--- Supplied records Enclosed Below ---
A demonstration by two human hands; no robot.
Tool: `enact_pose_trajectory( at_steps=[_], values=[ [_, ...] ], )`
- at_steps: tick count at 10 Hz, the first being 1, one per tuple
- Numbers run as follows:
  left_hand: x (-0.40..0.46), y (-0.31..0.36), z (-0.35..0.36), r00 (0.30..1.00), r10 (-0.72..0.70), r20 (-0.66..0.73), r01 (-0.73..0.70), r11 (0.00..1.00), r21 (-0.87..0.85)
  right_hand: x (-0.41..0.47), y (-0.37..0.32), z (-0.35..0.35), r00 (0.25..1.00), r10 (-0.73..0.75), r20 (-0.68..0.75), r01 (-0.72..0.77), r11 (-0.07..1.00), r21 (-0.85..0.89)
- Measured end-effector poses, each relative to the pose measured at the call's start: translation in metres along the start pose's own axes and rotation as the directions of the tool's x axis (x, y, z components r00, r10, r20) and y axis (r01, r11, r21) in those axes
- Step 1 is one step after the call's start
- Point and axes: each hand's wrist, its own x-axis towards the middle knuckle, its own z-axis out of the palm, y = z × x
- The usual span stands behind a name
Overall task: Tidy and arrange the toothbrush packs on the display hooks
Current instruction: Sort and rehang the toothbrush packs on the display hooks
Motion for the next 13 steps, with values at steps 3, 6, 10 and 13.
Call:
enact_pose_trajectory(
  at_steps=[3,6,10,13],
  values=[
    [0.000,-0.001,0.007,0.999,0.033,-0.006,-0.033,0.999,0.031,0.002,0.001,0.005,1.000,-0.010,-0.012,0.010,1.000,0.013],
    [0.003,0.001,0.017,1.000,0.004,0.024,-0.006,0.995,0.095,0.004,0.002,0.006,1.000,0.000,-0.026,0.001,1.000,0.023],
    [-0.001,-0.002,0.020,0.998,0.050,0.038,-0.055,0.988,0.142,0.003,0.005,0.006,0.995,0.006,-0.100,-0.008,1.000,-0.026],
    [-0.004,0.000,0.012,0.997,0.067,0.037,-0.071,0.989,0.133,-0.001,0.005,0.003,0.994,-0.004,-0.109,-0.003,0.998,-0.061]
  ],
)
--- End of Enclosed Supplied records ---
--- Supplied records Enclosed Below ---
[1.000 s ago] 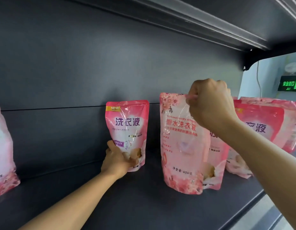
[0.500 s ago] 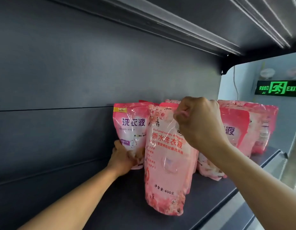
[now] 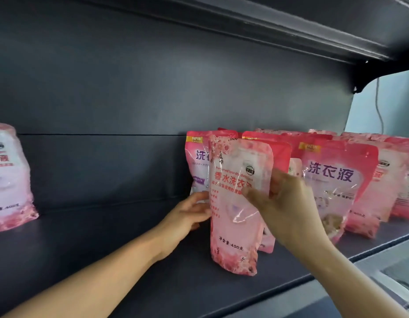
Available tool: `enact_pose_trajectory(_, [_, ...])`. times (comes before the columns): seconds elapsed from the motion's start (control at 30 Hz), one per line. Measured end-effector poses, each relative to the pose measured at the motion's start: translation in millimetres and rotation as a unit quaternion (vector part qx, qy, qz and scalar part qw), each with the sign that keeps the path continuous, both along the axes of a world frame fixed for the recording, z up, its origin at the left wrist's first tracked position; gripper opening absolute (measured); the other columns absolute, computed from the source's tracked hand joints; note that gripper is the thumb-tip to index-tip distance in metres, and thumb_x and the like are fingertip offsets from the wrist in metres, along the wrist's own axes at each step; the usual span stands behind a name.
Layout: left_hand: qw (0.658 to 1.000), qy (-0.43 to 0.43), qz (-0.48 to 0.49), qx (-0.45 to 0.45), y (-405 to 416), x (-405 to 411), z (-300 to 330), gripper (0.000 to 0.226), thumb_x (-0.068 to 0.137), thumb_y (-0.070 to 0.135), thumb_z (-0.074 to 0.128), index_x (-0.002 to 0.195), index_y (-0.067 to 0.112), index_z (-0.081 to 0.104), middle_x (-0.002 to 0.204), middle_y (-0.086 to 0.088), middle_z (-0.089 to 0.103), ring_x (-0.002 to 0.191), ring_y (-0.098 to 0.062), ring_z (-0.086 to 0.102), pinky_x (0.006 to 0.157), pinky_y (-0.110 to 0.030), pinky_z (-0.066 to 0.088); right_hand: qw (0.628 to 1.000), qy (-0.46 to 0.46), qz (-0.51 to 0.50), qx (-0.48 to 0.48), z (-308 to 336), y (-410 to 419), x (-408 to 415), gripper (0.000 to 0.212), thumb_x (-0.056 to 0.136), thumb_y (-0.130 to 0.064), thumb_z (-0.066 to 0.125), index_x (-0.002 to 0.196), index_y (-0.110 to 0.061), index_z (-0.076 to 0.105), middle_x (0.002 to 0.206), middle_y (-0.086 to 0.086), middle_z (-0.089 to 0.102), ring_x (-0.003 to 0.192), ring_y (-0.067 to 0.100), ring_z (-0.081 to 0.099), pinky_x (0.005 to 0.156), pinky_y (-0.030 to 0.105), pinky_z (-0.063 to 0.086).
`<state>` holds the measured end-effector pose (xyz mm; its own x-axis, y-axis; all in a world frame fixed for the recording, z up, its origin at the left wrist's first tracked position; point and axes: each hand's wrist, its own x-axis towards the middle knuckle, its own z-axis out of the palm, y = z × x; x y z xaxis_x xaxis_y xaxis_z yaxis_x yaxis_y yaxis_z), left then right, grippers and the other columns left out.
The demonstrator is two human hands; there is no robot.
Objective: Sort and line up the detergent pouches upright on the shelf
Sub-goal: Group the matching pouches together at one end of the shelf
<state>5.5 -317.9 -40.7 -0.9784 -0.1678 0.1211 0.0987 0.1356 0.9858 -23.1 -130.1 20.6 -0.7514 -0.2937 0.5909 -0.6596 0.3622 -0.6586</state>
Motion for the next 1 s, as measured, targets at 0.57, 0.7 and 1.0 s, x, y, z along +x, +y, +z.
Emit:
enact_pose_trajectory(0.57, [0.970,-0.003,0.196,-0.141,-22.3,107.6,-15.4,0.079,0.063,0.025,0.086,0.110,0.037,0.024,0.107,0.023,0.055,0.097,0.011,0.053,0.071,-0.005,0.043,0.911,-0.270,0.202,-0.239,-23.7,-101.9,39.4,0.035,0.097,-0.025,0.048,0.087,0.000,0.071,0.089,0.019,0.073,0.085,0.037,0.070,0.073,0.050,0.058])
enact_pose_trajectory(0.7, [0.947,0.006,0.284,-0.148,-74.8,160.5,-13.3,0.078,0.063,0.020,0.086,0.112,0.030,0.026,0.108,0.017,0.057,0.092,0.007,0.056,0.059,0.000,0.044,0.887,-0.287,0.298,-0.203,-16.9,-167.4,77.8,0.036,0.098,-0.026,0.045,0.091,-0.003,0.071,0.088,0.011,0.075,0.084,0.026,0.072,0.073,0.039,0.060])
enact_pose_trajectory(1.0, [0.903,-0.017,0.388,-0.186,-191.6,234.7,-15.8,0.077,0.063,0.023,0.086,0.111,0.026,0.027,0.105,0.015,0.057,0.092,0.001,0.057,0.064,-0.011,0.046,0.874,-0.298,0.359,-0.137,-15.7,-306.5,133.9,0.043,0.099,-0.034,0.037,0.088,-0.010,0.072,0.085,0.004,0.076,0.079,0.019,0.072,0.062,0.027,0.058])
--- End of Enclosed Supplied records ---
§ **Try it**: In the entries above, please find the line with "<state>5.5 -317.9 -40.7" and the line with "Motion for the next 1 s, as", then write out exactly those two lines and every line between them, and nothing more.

§ **Task output**:
<state>5.5 -317.9 -40.7 -0.9784 -0.1678 0.1211 0.0987 0.1356 0.9858 -23.1 -130.1 20.6 -0.7514 -0.2937 0.5909 -0.6596 0.3622 -0.6586</state>
Motion for the next 1 s, as measured, targets at 0.57, 0.7 and 1.0 s, x, y, z along +x, +y, +z.

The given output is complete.